A investigação levantou as possíveis causas do atraso na expansão da pandemia, a fim de ajudar na elaboração de estratégias de prevenção em uma provável segunda onda de contaminação. Além do mapeamento, os pesquisadores elaboraram um questionário com quatro perguntas a respeito das possíveis causas desse atraso. Para se ter uma contra-prova, foram investigados dois grupos: os municípios sem casos confirmados (20) e aqueles com casos confirmados (20). Esses últimos foram selecionados a partir dos que apresentaram maior variação percentual nos últimos 15 dias.

Comparando os dois grupos pesquisados, observa-se alguns resultados que diferem a maneira como as cidades reagiram à pandemia. Ao ser pesquisado se no município a prefeitura havia decretado alguma medida de isolamento social ou fechamento do comércio, 16 das 20 cidades sem Covid-19 (80%) responderam que “sim”, permanecendo há aproximadamente 65 dias nessa situação. Já o grupo dos municípios que tiveram maior crescimento na variação percentual de contaminação, 11 de 20 municípios responderam sim (55%), e com média de dias nessa condição inferior ao outro grupo: 52 dias. “Parece pouco, mas se tratando de uma pandemia com alto grau e rapidez de contágio essa diferença pode ser determinante”, destacou Neison.

Analisando o confinamento social, a pesquisa também avaliou, nos dois grupos, se o comércio não essencial estava fechado. No grupo “sem” Covid-19, 11 municípios responderam que “sim”, situação que já dura há aproximadamente 58 dias em média. Já no grupo dos “com” Covid-19, 15 dos 20 municípios estão há aproximadamente 48 dias com o comércio não essencial fechado. Outra questão analisada diz respeito ao fechamento de escolas. No grupo dos “não” contaminados, 17 responderam que as escolas estão fechadas há cerca de 64 dias. Já no dos “contaminados”, 18 responderam que estão com as escolas fechadas desde 18 de março, seguindo o decreto do Governo do Estado. Logo, para ambos os grupos, o fechamento de escolas foi quase que simultâneo e geral.

Por fim, a última questão levantada na pesquisa está associada à instalação de barreiras sanitárias nas entradas das cidades. No grupo dos “não contaminados”, 9 responderam que instalaram barreiras e que, em média, elas existem há cerca de 20 dias, embora exista casos com maior tempo. Um exemplo disso é Angelim (desde 30 de março – 51 dias) e Santa Filomena (desde 01 de abril – 39 dias). Nas cidades com casos confirmados e maior variação percentual de contaminação nos últimos 15 dias, 6 dos 20 municípios pesquisados instalaram barreiras sanitárias. Em média, há apenas 13 dias. Logo, as barreiras sanitárias indicam ser uma provável maneira eficaz de evitar a introdução da pandemia no núcleo urbano desses grupos, embora não seja uma medida tomada universalmente.

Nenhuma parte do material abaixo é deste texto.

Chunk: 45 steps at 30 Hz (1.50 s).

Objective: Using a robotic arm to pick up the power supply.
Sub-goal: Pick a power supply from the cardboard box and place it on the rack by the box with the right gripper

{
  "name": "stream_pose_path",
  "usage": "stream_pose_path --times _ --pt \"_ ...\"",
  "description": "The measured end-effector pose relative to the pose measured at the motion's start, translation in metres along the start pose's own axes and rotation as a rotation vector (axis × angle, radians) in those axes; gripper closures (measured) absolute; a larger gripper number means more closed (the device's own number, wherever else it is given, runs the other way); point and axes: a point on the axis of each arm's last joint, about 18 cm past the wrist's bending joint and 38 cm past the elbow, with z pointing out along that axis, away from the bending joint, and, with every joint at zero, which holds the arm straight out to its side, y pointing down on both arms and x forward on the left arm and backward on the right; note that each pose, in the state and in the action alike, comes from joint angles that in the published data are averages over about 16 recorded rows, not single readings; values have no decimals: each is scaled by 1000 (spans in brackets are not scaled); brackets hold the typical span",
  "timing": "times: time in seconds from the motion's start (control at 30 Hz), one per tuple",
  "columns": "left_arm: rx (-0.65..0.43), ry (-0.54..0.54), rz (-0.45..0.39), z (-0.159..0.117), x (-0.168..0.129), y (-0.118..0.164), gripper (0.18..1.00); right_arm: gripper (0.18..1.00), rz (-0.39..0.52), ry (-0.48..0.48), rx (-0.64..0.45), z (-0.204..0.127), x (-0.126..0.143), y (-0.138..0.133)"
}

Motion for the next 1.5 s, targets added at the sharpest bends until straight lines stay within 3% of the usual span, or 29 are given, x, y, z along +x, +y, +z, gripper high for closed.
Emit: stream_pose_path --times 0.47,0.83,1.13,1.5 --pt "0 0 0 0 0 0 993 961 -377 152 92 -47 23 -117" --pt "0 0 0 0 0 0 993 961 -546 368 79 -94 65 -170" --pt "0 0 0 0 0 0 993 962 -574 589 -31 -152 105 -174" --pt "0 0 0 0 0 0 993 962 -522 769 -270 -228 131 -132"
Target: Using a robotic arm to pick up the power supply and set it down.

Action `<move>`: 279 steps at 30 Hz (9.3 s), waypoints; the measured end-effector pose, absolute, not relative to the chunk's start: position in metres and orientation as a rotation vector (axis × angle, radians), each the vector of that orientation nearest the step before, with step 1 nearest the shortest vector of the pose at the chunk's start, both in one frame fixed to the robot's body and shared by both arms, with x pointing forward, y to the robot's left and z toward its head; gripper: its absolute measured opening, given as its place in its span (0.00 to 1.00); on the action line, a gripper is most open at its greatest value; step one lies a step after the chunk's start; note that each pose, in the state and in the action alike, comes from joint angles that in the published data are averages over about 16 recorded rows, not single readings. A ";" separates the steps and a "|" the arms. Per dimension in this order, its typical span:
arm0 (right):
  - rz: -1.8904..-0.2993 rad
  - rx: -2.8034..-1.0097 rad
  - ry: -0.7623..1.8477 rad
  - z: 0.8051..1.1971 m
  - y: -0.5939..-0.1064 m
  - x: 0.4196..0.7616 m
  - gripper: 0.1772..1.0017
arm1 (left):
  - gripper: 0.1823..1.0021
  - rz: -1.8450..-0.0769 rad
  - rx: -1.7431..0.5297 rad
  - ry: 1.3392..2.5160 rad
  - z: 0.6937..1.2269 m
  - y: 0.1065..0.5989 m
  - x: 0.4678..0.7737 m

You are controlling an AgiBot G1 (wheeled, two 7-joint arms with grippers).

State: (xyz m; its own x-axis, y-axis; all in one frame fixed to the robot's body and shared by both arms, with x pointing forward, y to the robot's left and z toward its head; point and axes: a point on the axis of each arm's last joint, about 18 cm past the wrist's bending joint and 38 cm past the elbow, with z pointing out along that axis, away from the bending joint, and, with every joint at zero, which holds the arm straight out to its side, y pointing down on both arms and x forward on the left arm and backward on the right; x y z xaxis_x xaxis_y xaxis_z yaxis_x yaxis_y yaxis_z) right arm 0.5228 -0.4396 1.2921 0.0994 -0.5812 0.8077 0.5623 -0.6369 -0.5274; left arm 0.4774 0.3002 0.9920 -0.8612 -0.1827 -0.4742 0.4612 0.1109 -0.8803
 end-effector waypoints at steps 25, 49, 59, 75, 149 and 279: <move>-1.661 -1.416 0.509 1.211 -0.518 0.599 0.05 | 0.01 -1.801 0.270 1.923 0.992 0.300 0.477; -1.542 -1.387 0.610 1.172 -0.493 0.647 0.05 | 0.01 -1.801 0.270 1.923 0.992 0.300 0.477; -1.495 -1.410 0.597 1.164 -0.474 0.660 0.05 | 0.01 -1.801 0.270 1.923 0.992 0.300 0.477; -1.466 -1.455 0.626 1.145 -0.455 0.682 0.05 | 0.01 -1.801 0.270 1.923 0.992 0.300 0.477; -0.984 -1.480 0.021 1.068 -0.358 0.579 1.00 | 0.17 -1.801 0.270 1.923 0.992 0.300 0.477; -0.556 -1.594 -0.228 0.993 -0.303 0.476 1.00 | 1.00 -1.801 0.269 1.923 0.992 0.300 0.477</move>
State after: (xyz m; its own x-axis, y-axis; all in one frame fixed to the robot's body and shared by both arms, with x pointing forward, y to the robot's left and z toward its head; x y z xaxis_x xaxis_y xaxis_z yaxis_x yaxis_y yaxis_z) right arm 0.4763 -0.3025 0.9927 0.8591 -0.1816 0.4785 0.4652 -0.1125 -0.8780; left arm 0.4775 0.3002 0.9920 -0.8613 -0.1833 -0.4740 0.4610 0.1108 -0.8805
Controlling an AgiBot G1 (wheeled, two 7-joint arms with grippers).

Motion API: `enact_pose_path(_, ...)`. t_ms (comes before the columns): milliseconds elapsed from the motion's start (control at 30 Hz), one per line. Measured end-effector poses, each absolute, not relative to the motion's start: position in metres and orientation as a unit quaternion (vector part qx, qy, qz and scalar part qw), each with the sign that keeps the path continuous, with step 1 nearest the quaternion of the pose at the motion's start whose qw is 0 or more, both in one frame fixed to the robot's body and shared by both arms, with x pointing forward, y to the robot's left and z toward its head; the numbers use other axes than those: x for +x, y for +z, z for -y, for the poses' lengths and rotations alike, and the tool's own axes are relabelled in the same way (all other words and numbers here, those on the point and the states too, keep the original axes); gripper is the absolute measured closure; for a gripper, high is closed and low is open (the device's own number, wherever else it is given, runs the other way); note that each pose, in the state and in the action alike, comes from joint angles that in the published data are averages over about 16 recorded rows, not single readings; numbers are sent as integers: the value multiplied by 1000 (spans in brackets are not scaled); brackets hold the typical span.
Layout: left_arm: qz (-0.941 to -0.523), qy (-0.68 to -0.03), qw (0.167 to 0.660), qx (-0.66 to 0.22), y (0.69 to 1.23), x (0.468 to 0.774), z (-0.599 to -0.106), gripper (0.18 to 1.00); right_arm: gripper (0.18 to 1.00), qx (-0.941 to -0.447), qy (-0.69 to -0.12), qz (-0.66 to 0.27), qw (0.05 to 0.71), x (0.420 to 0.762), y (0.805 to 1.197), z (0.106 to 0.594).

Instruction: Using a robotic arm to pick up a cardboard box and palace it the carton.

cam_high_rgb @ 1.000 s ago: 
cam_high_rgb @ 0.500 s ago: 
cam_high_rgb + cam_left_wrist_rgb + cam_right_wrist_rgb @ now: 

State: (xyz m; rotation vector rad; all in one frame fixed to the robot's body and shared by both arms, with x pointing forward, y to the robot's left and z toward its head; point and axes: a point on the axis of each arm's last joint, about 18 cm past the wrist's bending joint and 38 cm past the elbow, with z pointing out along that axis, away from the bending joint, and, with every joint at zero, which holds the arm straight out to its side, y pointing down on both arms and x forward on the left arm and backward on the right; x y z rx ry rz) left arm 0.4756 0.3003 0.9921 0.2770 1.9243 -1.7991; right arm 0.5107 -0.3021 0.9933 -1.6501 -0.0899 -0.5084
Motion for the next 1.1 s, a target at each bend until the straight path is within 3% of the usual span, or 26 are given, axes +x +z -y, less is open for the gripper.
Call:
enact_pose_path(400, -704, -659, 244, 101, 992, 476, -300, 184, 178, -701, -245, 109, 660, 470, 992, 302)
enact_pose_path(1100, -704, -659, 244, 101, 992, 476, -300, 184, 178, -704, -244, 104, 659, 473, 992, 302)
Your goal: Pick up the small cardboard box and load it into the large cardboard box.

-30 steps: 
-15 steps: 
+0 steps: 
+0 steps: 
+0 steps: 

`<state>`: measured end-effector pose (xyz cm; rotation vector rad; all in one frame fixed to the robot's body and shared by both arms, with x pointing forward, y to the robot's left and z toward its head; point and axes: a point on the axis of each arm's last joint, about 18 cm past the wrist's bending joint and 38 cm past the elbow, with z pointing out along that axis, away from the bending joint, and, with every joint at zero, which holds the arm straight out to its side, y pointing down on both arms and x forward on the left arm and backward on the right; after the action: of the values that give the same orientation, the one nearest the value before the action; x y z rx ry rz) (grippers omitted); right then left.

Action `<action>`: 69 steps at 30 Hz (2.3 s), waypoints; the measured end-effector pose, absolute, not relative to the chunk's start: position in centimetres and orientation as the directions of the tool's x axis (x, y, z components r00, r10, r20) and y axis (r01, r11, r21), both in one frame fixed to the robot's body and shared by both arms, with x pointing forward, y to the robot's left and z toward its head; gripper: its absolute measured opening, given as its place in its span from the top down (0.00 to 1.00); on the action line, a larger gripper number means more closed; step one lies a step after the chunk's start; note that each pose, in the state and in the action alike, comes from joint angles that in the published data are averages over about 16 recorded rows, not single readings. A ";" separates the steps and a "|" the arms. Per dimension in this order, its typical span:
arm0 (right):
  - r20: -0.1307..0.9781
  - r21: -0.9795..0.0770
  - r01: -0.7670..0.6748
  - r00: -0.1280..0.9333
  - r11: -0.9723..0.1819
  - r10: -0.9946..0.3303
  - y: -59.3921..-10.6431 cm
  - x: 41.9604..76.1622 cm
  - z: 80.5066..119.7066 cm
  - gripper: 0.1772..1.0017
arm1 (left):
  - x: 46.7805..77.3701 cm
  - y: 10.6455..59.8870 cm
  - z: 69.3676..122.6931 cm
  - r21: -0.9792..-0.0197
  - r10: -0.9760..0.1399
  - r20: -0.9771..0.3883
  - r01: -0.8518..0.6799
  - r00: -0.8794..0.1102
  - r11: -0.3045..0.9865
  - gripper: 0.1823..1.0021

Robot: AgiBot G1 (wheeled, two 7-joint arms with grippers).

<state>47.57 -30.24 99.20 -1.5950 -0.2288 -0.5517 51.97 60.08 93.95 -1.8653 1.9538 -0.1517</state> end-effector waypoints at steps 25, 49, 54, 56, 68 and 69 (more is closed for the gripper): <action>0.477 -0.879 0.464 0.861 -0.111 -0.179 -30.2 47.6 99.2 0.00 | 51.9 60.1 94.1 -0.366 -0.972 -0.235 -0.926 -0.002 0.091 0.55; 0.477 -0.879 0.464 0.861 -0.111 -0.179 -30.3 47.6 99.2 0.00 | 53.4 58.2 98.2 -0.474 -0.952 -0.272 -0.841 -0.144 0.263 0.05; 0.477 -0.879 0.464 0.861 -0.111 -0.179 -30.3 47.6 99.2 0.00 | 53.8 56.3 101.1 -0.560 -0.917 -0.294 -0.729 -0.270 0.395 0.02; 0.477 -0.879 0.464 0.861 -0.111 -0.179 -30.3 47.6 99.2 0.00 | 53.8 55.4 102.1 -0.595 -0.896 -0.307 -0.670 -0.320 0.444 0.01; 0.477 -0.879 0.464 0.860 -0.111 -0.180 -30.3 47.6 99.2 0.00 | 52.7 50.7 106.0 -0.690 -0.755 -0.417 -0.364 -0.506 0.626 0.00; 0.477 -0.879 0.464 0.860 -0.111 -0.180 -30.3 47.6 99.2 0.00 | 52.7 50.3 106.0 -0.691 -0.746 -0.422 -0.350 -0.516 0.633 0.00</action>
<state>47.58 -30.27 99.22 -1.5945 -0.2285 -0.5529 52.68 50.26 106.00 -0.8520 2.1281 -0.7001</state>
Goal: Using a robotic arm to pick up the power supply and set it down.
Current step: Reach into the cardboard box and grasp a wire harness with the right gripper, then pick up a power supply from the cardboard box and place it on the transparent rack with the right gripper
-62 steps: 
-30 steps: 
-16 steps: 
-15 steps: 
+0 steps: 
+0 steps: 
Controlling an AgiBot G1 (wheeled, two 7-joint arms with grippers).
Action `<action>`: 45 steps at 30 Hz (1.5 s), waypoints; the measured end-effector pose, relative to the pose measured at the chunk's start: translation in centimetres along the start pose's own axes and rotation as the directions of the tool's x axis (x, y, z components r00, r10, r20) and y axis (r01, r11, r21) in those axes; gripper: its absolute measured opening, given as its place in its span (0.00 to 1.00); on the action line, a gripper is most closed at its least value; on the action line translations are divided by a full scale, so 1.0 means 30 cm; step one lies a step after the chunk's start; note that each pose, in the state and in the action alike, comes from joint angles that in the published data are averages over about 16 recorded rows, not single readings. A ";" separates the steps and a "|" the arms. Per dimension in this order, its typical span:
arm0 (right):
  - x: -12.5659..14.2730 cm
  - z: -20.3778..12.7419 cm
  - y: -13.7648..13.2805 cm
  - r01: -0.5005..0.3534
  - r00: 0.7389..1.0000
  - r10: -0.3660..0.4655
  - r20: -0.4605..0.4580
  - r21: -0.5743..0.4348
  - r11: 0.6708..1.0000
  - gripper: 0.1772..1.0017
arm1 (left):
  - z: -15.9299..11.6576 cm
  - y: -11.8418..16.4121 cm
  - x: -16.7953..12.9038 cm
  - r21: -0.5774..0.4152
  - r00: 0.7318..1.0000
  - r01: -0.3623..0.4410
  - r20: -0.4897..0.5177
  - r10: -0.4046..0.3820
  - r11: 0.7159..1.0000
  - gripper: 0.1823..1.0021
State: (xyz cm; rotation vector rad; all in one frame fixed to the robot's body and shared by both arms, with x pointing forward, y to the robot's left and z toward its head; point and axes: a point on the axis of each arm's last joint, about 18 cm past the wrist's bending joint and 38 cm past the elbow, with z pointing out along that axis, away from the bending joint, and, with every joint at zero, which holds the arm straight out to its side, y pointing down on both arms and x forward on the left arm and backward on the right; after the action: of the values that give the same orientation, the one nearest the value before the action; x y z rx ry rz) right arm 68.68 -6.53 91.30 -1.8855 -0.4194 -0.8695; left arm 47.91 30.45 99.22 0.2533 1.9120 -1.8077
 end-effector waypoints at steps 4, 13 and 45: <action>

Conclui-se, a princípio, que o isolamento geográfico, a menor densidade populacional e algumas medidas referentes à instalação de barreiras sanitárias são fatores importantes no controle da expansão da pandemia. Outro elemento importante é o fato de que os municípios que estão há mais tempo em isolamento social e com atividades não essenciais de comércio fechadas também apresentaram melhores taxas de sucesso no combate à pandemia.